%%

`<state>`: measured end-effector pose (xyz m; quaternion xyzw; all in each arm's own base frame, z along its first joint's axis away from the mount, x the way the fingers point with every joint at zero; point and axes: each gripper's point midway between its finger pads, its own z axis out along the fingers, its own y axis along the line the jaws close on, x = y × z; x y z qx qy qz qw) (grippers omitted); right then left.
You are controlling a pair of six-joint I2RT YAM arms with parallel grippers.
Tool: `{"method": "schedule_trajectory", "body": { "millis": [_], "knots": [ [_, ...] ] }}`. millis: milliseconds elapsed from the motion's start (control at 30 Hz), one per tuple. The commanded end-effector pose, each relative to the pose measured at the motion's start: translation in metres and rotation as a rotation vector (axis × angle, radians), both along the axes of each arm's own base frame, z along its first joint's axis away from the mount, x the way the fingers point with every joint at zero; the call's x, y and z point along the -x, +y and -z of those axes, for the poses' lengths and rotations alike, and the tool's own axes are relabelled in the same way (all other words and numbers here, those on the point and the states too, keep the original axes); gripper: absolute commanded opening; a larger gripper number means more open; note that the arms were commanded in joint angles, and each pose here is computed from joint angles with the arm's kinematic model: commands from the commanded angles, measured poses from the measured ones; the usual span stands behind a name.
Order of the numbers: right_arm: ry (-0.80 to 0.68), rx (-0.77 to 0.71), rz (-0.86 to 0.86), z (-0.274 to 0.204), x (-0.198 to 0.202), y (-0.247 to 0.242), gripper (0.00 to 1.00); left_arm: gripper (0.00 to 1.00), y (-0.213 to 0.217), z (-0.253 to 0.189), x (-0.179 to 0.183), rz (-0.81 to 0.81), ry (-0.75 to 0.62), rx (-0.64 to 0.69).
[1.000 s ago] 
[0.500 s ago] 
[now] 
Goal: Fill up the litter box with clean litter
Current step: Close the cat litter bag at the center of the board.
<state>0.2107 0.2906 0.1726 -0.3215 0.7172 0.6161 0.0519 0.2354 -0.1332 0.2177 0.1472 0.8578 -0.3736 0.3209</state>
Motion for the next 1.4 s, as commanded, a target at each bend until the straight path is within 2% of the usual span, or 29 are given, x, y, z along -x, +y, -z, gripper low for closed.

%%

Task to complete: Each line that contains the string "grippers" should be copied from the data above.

Solution to the exercise:
`<state>`: measured end-effector pose (xyz m; quaternion xyzw; all in each arm's own base frame, z along its first joint's axis away from the mount, x the way the fingers point with every joint at zero; point and axes: each gripper's point midway between its finger pads, its own z axis out along the fingers, its own y axis along the line the jaws close on, x = y × z; x y z qx qy qz qw) (grippers omitted); right then left.
You are controlling a pair of six-joint I2RT YAM arms with parallel grippers.

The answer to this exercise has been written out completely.